▶ **Records from a data collection**

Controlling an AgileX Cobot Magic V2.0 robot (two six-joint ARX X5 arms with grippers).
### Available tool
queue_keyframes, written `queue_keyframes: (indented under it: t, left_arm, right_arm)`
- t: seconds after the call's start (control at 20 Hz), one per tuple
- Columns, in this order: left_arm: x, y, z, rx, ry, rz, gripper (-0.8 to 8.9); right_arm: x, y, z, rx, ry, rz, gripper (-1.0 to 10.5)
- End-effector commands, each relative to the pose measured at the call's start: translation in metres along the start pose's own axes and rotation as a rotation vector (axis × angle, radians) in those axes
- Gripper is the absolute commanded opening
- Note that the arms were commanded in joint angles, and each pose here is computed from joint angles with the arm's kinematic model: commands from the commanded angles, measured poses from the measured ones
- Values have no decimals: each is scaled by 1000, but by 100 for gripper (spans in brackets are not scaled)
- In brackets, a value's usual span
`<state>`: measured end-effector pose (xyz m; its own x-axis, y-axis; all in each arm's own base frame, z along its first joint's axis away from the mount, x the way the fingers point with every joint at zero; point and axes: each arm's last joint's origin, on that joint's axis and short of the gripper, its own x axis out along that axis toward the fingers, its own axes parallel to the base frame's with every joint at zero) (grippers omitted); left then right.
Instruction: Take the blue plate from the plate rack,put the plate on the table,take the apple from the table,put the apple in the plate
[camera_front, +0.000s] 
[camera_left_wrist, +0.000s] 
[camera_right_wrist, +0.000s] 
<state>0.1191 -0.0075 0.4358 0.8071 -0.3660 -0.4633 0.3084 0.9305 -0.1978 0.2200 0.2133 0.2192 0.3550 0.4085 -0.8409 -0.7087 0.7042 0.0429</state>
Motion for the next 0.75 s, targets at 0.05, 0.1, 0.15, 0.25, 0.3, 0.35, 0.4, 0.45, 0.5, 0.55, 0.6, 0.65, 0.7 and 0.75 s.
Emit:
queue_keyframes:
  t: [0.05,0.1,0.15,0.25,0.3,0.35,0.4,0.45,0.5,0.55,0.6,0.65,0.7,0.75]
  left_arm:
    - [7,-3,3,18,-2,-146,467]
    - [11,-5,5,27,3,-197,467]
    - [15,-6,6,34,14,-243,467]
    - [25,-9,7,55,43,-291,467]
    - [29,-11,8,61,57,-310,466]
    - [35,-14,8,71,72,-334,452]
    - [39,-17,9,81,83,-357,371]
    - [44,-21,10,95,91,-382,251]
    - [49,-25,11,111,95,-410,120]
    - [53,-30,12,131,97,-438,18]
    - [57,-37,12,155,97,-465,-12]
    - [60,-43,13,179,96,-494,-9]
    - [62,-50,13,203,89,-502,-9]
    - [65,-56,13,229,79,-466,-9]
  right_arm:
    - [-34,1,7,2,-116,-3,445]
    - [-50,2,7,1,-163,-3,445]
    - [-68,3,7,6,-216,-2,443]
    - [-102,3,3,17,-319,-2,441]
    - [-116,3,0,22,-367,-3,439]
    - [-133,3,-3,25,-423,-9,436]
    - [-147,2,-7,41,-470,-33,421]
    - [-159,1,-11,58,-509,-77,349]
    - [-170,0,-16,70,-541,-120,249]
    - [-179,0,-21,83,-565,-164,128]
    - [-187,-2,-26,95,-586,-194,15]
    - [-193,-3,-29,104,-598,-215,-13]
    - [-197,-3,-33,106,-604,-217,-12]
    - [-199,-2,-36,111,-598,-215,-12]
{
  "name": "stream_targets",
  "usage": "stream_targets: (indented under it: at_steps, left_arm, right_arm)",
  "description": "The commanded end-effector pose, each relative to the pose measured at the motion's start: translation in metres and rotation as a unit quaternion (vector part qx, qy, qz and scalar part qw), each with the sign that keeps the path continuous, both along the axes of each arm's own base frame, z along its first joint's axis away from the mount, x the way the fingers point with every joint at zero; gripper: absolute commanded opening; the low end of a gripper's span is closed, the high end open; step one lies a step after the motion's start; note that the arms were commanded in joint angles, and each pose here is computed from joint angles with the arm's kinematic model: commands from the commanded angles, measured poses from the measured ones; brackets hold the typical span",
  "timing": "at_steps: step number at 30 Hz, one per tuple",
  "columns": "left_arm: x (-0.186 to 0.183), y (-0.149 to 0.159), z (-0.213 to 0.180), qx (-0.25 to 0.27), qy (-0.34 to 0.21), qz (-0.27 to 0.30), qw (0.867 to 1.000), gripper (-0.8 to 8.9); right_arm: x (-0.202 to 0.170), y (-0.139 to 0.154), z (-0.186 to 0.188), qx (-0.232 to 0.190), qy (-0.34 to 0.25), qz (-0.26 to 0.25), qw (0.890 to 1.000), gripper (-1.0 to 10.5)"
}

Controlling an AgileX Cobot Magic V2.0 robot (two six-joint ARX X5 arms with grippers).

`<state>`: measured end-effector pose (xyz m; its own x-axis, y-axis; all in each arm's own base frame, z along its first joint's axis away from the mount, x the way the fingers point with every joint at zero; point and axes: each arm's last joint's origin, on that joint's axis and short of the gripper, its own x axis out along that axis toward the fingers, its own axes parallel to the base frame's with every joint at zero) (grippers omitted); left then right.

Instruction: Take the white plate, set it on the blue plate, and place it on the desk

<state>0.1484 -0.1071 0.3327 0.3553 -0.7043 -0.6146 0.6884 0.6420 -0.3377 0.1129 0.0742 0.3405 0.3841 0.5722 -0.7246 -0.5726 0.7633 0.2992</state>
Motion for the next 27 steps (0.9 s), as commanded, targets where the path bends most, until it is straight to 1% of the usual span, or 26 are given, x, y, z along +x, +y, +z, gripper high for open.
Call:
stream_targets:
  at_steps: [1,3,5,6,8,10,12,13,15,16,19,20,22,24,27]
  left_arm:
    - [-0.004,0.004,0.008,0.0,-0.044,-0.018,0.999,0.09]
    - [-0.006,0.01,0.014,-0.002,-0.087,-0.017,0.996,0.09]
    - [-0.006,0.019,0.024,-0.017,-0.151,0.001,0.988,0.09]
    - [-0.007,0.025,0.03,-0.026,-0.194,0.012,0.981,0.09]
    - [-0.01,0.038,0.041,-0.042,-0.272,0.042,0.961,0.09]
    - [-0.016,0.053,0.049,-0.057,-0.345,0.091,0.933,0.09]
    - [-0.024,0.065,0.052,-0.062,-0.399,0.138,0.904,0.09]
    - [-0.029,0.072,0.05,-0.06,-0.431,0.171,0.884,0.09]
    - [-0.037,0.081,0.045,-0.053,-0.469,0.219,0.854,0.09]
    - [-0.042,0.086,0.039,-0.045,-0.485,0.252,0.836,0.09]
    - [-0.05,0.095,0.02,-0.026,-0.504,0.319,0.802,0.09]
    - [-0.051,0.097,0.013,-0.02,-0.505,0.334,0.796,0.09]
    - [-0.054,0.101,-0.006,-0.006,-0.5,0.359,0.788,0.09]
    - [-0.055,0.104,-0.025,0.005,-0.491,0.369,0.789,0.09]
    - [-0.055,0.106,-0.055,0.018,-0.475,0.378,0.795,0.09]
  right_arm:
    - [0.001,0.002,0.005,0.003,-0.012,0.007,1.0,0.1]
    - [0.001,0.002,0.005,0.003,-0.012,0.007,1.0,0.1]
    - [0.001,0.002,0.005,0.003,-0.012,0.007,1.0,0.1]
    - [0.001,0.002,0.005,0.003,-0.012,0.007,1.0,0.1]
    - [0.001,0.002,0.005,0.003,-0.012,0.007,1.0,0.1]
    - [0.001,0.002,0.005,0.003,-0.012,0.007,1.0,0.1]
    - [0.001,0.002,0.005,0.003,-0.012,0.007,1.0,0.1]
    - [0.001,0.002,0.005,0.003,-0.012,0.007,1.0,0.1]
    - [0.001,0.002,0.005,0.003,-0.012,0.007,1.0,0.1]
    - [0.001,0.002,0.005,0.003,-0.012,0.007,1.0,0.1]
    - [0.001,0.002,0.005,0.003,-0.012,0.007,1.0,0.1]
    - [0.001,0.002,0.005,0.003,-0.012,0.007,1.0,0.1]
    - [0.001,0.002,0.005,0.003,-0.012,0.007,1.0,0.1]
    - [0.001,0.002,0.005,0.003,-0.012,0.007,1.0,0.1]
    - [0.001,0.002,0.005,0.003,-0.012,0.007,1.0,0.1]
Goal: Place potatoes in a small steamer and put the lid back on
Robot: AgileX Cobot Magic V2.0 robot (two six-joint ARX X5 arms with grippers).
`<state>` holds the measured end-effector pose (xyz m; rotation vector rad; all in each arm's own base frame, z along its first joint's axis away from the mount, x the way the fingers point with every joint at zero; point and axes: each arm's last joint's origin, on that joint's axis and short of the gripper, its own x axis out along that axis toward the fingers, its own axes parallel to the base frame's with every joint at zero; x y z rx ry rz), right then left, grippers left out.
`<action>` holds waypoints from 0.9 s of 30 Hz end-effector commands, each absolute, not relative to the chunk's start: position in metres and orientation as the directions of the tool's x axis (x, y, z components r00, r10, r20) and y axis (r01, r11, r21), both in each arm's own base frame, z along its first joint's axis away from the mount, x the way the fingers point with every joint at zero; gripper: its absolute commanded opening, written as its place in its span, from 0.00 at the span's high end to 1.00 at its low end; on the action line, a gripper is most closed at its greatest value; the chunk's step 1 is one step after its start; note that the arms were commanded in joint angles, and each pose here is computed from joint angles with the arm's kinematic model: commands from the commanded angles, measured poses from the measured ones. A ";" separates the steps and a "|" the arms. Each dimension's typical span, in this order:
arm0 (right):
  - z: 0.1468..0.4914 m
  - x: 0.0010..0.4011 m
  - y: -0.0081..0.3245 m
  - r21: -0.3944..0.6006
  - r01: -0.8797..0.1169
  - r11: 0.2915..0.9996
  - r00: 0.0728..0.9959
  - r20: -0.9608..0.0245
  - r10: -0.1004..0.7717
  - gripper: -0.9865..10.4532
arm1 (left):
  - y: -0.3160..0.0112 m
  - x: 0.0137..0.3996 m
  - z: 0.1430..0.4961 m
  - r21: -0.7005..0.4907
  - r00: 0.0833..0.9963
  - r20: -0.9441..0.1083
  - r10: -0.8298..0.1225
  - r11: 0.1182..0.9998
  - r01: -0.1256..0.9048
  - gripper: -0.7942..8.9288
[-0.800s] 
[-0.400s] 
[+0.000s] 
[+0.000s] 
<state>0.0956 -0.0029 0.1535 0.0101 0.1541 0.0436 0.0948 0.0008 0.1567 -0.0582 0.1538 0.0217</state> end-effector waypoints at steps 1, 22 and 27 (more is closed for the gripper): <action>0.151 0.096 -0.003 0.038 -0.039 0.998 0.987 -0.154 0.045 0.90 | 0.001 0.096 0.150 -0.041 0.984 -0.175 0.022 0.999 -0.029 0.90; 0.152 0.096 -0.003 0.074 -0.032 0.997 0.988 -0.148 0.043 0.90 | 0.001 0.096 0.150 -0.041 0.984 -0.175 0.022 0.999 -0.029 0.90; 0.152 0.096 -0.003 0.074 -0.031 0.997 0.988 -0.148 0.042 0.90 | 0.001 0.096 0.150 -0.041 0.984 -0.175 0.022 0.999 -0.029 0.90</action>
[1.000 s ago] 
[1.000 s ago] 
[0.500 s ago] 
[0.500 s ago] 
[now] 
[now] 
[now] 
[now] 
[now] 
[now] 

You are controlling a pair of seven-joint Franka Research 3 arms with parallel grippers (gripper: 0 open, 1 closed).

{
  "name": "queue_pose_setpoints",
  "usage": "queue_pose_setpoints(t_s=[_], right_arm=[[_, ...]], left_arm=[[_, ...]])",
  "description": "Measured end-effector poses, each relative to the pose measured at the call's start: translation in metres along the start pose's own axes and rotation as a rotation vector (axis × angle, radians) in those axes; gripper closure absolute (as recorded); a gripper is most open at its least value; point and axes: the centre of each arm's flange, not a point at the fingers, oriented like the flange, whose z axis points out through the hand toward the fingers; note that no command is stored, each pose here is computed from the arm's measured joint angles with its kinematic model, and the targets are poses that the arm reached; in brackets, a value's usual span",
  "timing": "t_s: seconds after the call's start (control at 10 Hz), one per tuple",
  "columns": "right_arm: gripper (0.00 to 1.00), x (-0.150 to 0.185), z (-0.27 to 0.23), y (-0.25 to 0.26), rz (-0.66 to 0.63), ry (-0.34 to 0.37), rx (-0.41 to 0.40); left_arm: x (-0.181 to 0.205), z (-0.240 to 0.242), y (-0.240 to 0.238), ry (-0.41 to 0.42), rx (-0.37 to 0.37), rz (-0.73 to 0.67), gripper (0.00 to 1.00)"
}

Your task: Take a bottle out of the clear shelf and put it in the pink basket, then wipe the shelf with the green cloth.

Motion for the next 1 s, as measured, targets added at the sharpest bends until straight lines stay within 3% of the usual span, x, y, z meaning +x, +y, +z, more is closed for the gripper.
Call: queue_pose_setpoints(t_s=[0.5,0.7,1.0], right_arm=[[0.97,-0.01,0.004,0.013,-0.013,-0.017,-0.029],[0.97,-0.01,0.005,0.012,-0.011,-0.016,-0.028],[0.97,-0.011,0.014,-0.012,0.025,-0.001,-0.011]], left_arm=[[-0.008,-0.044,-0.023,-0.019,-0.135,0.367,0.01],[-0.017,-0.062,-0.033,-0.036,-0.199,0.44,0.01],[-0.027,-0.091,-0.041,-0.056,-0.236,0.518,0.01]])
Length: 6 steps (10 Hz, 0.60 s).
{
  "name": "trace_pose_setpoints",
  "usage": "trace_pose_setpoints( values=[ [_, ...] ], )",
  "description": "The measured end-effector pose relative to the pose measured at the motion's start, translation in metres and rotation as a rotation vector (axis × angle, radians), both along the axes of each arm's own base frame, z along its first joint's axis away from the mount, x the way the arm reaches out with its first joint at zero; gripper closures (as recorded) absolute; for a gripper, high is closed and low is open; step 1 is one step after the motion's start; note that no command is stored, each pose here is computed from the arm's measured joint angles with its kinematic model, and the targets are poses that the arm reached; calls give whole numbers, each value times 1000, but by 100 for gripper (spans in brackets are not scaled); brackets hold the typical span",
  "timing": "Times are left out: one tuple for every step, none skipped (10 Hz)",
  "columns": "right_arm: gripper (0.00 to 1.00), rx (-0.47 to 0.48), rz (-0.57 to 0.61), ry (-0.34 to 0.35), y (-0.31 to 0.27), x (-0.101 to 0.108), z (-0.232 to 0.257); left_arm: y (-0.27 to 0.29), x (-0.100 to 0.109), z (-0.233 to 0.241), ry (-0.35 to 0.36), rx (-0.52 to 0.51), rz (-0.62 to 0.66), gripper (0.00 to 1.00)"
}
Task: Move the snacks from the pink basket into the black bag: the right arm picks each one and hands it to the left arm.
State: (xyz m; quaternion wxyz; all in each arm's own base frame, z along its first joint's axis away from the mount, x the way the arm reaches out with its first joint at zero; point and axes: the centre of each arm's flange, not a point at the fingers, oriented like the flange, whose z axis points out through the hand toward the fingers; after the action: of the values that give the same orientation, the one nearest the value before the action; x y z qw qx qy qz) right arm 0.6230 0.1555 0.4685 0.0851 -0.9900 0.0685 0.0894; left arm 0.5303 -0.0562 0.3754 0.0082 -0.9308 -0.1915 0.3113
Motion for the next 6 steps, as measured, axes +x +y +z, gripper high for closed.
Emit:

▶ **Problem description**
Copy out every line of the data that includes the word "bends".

▶ **Your response**
Motion for the next 27 steps (0.9 s), as commanded, targets where the path bends most, until it is straight to 1% of the usual span, or 26 are given, x, y, z along +x, +y, +z, gripper high for open.
Motion for the next 1 s, as measured, targets added at the sharpest bends until straight lines stay within 3% of the usual span, x, y, z meaning +x, +y, +z, more is closed for the gripper.

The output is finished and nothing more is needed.